Safeguarding experts at Ethica Solutions are calling on HM Government to ring-fence a budget for statutory child safeguarding training and Continuous Professional Development (CPD) for teachers and designated safeguarding leads to help combat threats to children’s welfare, including child sexual exploitation (CSE), radicalisation and gang culture.
There is a rising demand to help and protect children. CSE, radicalisation and gang culture is a major cause for concern. In 2015, the total number of children assessed as being in need of help or protection across the year, rose 13% between 2009-10 to 2014-15, from just under 695,000 to over 780,000. 30% were aged between 10 to 15 years (the largest age group).
With punishing budget cuts and under-funding expected across key organisations charged with safeguarding and protection of vulnerable children including schools, police and local authorities, safeguarding experts at Ethica Solutions believe a perfect storm is brewing. Services that are already stretched because of inadequate funding or failure, will leave children being harmed, or at risk of harm.
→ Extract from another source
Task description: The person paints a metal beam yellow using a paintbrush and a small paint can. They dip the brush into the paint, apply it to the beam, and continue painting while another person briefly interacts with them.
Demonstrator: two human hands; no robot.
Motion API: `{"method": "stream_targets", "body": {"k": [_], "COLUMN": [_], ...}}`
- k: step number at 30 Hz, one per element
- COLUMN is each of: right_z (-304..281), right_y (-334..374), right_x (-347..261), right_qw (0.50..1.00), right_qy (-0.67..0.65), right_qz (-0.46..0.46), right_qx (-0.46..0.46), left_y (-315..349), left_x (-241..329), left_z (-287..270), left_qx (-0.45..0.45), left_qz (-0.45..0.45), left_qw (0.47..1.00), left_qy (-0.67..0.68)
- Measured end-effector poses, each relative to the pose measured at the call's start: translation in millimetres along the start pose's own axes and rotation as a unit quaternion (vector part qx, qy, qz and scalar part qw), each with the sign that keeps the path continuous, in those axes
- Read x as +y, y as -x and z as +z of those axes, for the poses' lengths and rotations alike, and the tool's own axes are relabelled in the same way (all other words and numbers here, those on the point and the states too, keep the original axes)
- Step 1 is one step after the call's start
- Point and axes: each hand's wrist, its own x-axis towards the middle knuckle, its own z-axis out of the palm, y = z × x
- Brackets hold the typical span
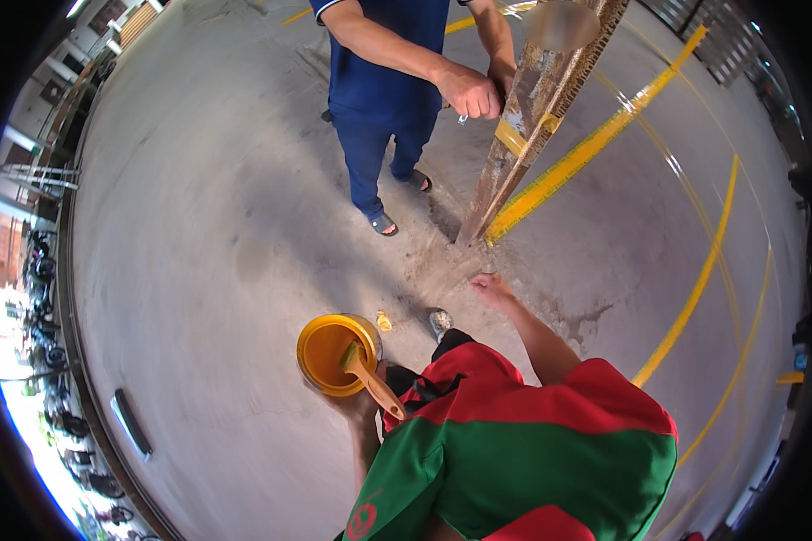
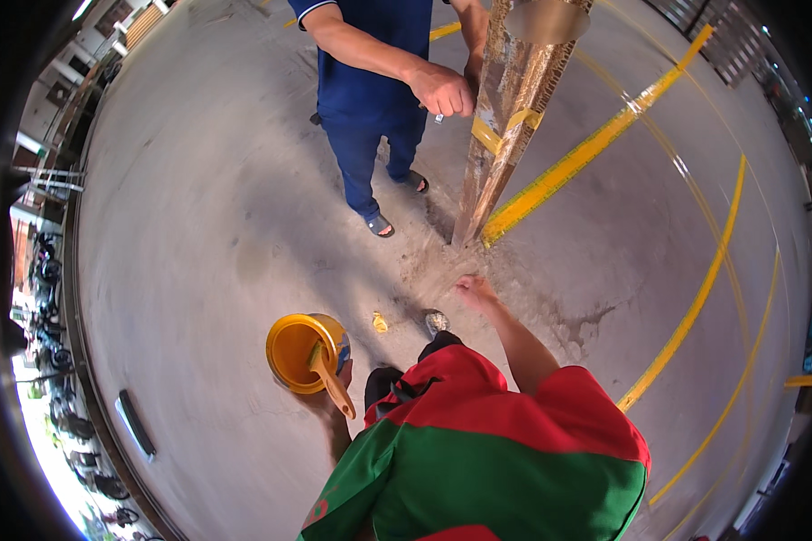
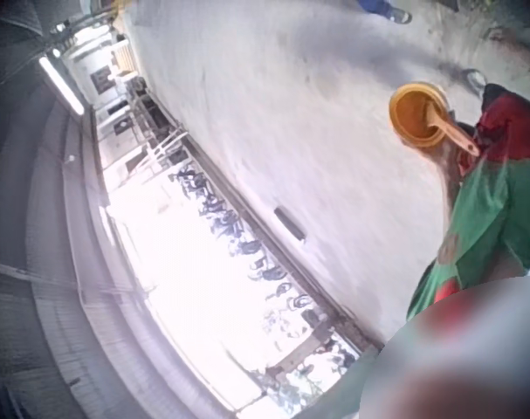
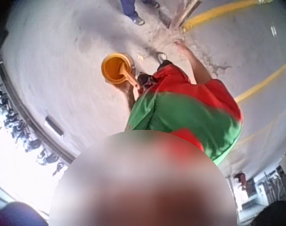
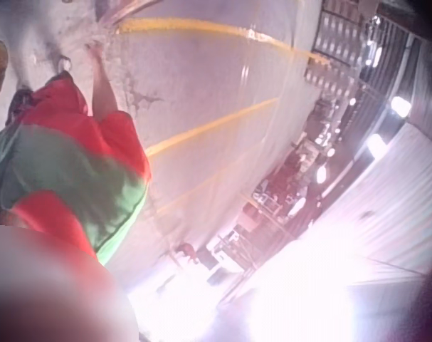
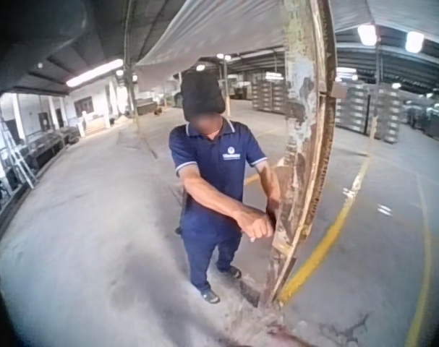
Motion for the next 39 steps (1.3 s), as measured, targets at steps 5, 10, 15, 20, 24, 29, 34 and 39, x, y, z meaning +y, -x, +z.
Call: {"method": "stream_targets", "body": {"k": [5, 10, 15, 20, 24, 29, 34, 39], "right_z": [9, 94, 218, 259, 233, 186, 162, 176], "right_y": [34, 129, 221, 233, 197, 160, 156, 187], "right_x": [20, 82, 85, 16, -23, -50, -76, -78], "right_qw": [0.982, 0.886, 0.891, 0.873, 0.884, 0.927, 0.920, 0.911], "right_qy": [-0.057, -0.306, -0.228, -0.267, -0.290, -0.254, -0.277, -0.298], "right_qz": [0.123, 0.280, 0.393, 0.407, 0.366, 0.246, 0.228, 0.246], "right_qx": [0.132, 0.208, 0.014, -0.015, 0.024, 0.127, 0.159, 0.141], "left_y": [-51, -109, -147, -159, -166, -170, -165, -156], "left_x": [-31, -39, -45, -35, -16, -15, -16, -6], "left_z": [-7, -41, -75, -101, -104, -107, -121, -128], "left_qx": [-0.093, -0.243, -0.310, -0.318, -0.308, -0.295, -0.291, -0.313], "left_qz": [-0.039, -0.023, -0.098, -0.041, -0.012, 0.004, -0.014, -0.075], "left_qw": [0.991, 0.966, 0.909, 0.932, 0.939, 0.942, 0.940, 0.929], "left_qy": [0.084, 0.088, 0.262, 0.166, 0.152, 0.160, 0.177, 0.182]}}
In 2010, the Department for Education (DfE) commissioned the Munro review because it considered children’s services were significantly below par. The DfE, which is responsible for child protection, and setting out policy, legislation and statutory guidance on how the system should work in England, then committed to transform the quality of the system by 2020. According to the 2016 National Audit Office report, progress has been poor. Today, the quality of many children’s services does not correlate with spending levels. Access to help or support is not equal across the country, and interventions to improve failed services have been ad hoc. The DfE has yet to demonstrate how it will transform for the better by 2020. Its 2016 Statutory Guidance for Schools Keeping Children Safe in Education asks that “designated safeguarding lead and any deputies should undergo training to provide them with the knowledge and skills required to carry out the role.” The question of what the instruction should consist of and how it should be funded and monitored is unclear.
The National Union of Teachers believe that £3 billion education budget cuts will make budgets untenable by 2018/19. Teacher shortages are worsening  and there is little focus on retaining teachers with the skills and expertise, also essential to solve shortages. A recent Commons Education Select Committee report evidenced how Government has missed recruitment targets for five consecutive years. It further suggested that recruitment of new teachers to address shortages will not satisfy the need for improvement in service delivery.
Education, experience and skills are critical in the vast and complex area of child safeguarding. Supporting the retention of experienced teachers who can use and extend their safeguarding expertise with CPD training and succession planning requires policy and a budget to be ring-fenced. A recent freedom of information request by the children’s charity NSPCC found that trainee teachers are receiving inadequate safeguarding training. Students on undergraduate courses received only an average of 10.5 hours of safeguarding training over a three-year or four-year course. Postgraduate trainees, receive even fewer hours of safeguarding tuition.
Ofsted’s 2016 report found safeguarding arrangements were not effective in 15% of independent schools, 2% of maintained schools and 3% of providers in Further Education. In cases where incidents of safeguarding were found inadequate, “it was because leaders and managers were ignorant of what was required.” A recent report of the Education and Health Committee also found that insufficient prominence is also being given by Ofsted inspectors to children and young people’s mental health and well-being. 
Commenting, former Senior Police Officer and Training Director of Ethica Solutions Dr. Richard John said:
“An holistic 360 approach that supports and protects is vital in safeguarding but education of both professionals and youngsters, is at its heart. More safeguarding education is needed but there are funding pressures in all our safeguarding organisations. Staff are stretched to capacity with increased workloads and this will result in some of them getting by with inadequate training and tick-box solutions and policies. This will negatively impact on the service provision and those most affected will be our most vulnerable children. We urge the new Government not to de-value the importance of safeguarding and to ring-fence a budget for education, statutory training and CPD with succession planning. The DfE must go further to support our young people and educators by working with experts and practitioners to develop a detailed strategy and policy with an inspection framework that works and is properly funded for the benefit of all.”